The author selected No Kid Hungry to receive a donation as part of the Write for DOnations program.
The Pub/Sub pattern is a versatile one-way messaging pattern where a publisher generates data/messages, and a subscriber registers to receive specific types of messages. It can be implemented using a peer-to-peer architecture or a message broker to mediate communication.
The above image illustrates the Peer-to-Peer Pub/Sub model, where a Publisher sends messages directly to Subscribers without a mediator. Subscribers need to know the address or the endpoint of the Publisher to get messages.
Note: A node, in this instance, typically refers to an active participant in the messaging network, which could be either a service that publishes information or a service that receives information (a subscriber).
In the above image, the Pub/Sub model uses a message broker as a central hub to deliver messages between publishers and subscribers. The broker mediates the message exchange, distributing messages from publishers to subscribers. The subscriber nodes subscribe to the broker rather than the publisher directly.
The presence of a broker improves the decoupling between the system’s nodes since both the publisher and subscribers interact only with the broker.
In this tutorial, you will build a real-time chat application to further demonstrate this pattern.
To start the server-side implementation, we will initialize a basic Nodejs app using the command:
npm init -y
The above command creates a default package.json
file.
A package.json
file is a key component in Node.js projects. It serves as a manifest for the project, containing various metadata such as project name, version, dependencies, scripts, and more. When you add dependencies to your project using npm install
or yarn add
, the package.json
file is automatically updated to reflect the newly added dependencies.
Next, we will install the WebSocket (ws) dependency package that will be needed during the entire course of this build:
npm install ws
The server-side implementation will be a basic server-side chat app. We will follow the below workflow:
Create a file named app.js
in your directory and put the code below inside:
const http = require("http");
const server = http.createServer((req, res) => {
res.end("Hello Chat App");
});
const PORT = 3459;
server.listen(PORT, () => {
console.log(`Server up and running on port ${PORT}`);
});
The createServer
method on the built-in http
module of Node.js will be used to set up a server. The PORT
at which the server should listen to requests was set, and the listen method was called on the server instance created to listen to incoming requests on the port specified.
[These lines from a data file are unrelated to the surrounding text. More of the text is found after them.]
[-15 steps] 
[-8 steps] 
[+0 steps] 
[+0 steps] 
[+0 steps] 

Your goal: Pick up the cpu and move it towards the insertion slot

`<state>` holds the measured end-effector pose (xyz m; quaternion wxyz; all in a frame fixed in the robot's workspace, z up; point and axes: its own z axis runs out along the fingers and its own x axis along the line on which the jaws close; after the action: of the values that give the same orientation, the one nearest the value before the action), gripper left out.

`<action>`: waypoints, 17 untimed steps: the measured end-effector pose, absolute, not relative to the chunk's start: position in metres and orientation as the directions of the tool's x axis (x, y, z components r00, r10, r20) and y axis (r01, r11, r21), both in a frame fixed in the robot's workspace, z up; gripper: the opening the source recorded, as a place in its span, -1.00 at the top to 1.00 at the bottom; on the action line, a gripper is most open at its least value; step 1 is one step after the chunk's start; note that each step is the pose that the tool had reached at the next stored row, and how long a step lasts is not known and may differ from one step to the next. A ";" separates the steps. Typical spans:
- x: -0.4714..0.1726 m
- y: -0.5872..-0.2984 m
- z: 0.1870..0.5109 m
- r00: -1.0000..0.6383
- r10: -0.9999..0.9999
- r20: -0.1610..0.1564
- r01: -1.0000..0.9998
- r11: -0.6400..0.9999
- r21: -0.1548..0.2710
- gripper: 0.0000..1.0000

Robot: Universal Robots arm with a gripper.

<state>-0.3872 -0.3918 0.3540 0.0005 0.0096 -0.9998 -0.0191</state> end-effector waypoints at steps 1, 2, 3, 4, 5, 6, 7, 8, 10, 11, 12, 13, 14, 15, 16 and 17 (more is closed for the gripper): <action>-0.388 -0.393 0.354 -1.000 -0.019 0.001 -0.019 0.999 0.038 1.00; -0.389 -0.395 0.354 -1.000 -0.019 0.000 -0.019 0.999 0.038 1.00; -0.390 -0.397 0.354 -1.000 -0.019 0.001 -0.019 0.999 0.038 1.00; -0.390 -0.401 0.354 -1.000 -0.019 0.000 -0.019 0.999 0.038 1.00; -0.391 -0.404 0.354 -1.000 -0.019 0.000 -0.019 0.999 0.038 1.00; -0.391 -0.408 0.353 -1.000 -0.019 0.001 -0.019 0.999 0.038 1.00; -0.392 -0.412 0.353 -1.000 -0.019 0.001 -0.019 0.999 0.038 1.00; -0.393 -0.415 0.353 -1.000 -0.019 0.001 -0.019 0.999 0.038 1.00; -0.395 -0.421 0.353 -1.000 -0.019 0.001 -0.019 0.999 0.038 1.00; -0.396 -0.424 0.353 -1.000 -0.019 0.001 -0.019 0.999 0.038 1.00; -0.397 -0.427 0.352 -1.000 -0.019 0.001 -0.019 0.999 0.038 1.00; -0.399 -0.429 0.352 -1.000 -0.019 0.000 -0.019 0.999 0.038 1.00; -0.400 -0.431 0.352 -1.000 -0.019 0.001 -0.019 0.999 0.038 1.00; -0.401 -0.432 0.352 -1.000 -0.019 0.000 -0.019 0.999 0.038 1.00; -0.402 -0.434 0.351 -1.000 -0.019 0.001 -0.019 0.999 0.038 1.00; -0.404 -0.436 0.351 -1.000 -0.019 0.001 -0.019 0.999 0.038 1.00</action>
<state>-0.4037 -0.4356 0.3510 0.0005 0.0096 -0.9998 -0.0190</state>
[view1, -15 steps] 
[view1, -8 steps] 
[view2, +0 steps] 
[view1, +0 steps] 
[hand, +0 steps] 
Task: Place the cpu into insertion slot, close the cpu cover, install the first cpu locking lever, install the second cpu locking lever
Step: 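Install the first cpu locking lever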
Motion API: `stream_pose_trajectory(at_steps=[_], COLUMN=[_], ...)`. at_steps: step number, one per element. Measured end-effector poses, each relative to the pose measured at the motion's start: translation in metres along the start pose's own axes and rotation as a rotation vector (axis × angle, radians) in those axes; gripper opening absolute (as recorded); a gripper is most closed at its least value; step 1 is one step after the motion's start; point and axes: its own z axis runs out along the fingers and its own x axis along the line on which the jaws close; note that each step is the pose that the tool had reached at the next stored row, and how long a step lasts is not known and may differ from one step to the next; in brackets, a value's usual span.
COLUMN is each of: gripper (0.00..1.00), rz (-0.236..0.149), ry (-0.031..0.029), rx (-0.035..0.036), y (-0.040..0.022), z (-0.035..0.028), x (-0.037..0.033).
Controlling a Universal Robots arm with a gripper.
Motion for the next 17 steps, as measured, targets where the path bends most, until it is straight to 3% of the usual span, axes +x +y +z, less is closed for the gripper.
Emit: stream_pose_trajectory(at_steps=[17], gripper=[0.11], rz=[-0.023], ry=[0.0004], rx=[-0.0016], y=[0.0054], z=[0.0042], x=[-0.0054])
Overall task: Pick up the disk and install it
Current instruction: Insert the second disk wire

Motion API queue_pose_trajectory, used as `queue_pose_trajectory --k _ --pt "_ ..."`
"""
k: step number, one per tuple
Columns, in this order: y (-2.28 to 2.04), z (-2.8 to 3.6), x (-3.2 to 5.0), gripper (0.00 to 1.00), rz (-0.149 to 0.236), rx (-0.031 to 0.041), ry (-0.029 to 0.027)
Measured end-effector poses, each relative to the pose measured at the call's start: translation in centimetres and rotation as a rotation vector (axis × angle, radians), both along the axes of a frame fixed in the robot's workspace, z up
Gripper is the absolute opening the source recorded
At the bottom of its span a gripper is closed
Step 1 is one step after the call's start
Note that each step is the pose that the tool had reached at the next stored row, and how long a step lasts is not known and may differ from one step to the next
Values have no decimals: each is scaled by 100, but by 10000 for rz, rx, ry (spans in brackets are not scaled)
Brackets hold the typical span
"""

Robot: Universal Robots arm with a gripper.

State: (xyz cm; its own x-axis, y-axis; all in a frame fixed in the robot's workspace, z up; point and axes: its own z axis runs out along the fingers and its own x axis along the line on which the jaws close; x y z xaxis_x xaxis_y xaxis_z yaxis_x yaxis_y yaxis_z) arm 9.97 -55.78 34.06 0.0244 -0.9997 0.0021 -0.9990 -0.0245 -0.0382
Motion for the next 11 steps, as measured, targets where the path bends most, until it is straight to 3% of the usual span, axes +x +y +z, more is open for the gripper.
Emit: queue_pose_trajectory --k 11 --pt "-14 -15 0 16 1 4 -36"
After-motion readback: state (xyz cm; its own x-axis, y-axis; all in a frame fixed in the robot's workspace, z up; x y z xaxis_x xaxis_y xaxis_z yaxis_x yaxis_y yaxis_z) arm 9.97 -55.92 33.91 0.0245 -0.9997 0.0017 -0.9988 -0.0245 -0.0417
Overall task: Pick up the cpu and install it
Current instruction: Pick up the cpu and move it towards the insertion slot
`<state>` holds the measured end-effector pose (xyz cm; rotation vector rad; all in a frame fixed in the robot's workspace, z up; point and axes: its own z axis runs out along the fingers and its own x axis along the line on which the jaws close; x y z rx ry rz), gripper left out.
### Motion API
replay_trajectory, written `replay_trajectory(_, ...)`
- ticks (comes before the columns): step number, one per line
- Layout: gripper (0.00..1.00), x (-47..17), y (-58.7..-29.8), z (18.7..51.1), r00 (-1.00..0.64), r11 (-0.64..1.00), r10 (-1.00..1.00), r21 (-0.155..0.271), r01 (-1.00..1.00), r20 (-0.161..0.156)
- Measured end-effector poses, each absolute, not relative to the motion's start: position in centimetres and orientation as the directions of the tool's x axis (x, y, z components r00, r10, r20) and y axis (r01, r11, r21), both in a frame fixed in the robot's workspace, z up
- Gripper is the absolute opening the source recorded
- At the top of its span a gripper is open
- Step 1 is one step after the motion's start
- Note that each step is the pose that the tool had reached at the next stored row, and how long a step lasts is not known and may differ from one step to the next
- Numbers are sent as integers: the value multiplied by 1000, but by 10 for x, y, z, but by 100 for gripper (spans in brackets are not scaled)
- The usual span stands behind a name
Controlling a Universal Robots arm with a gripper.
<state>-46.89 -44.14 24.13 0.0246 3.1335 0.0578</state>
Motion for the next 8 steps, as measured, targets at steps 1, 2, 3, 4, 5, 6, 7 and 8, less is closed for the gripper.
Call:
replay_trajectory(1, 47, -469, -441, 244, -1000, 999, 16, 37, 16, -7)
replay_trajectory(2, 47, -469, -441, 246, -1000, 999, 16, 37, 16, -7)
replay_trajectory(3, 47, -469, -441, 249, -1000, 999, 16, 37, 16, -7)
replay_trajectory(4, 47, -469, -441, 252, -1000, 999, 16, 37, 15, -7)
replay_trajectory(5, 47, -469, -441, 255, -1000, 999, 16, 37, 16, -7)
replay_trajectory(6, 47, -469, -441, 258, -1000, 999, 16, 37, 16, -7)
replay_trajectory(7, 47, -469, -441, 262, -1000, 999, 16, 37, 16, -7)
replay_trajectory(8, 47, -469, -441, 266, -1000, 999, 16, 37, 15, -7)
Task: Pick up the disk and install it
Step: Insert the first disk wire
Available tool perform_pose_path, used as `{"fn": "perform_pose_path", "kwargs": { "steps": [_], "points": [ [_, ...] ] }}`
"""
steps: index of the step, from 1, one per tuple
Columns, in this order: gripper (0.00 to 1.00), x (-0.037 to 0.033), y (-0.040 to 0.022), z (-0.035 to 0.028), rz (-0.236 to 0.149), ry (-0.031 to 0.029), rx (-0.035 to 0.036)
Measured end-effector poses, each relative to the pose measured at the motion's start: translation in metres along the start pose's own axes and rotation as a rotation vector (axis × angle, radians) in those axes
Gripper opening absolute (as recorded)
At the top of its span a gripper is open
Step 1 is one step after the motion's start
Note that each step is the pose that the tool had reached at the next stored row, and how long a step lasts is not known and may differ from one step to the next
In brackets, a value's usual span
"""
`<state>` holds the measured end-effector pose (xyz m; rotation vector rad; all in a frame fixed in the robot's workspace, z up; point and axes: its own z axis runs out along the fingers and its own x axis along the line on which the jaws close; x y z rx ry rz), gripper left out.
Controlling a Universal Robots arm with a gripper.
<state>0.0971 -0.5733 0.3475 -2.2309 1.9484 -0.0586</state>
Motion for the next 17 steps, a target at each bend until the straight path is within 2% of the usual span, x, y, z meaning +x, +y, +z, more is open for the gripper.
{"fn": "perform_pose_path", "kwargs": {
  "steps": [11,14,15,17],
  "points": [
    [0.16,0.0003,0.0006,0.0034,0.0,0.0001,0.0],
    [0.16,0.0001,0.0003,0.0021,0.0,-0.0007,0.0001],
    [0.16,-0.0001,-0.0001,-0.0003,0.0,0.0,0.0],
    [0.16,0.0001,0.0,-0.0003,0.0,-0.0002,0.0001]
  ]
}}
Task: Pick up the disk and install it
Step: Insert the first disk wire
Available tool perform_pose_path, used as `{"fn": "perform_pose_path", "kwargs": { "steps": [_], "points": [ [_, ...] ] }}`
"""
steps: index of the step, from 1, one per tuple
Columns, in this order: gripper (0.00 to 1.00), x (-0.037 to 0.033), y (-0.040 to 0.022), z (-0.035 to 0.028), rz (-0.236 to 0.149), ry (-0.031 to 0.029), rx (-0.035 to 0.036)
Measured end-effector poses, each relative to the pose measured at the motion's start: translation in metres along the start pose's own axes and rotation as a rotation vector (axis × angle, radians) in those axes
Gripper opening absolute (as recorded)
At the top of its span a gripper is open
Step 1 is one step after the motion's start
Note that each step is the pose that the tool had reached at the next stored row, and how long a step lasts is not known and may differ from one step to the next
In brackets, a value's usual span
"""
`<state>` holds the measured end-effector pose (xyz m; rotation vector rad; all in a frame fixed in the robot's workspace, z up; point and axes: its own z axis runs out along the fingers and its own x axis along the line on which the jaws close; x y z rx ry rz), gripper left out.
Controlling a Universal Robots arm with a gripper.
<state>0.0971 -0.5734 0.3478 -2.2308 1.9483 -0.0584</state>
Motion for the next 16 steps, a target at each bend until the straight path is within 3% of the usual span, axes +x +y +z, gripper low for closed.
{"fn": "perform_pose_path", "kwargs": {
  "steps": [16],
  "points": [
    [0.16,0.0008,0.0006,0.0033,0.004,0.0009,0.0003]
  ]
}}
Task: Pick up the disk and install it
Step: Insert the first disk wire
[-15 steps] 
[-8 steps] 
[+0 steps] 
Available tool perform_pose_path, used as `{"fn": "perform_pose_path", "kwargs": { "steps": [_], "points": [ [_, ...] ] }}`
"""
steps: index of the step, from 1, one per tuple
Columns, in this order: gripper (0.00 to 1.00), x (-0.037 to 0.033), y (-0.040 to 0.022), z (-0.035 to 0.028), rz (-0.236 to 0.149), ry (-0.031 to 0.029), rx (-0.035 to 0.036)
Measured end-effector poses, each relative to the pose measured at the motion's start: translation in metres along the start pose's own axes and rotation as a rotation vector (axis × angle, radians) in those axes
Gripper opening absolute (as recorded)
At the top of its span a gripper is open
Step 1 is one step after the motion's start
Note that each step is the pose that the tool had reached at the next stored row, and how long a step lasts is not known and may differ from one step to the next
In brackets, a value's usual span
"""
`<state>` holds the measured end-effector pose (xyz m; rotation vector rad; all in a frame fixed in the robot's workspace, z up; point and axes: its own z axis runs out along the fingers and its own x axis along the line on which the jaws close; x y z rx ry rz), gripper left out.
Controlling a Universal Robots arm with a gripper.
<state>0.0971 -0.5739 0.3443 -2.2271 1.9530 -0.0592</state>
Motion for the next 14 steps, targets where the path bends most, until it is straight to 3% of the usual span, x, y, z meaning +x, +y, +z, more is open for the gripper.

Run the command: node app.js
in your terminal, and you should have a response like this:
OutputServer is up and running on port 3459
If you make a request to this port on your browser, you should have something like this as your response:
Create a file called index.html
in the root directory and copy the below code:
<!DOCTYPE html>
<html lang="en">
<head>
<meta charset="UTF-8" />
<meta name="viewport" content="width=device-width, initial-scale=1.0" />
<title>Document</title>
</head>
<body>
<p>Serving HTML file</p>
</body>
</html>
This is a basic html file that renders a Hello. Now, we have to read this file and serve it as the response whenever an HTTP request is made to our server.
const http = require("http");
const fs = require("fs");
const path = require("path");
const server = http.createServer((req, res) => {
const htmlFilePath = path.join(__dirname, "index.html");
fs.readFile(htmlFilePath, (err, data) => {
if (err) {
res.writeHead(500);
res.end("Error occured while reading file");
}
res.writeHead(200, { "Content-Type": "text/html" });
res.end(data);
});
});
Here, we use the built-in path module and the join function to concatenate path segments together. Then, the readFile
function is used to read the index.html
file asynchronously. It takes two arguments: the path of the file to be read and a callback. A 500
status code is sent to the response header, and the error message is sent back to the client.
If the data is read successfully, we send a 200
success status code to the response header and the response data back to the client, which, in this case, is the content of the file. If no encoding is specified, like UTF-8 encoding, then the raw buffer is returned. Otherwise, the HTML file is returned.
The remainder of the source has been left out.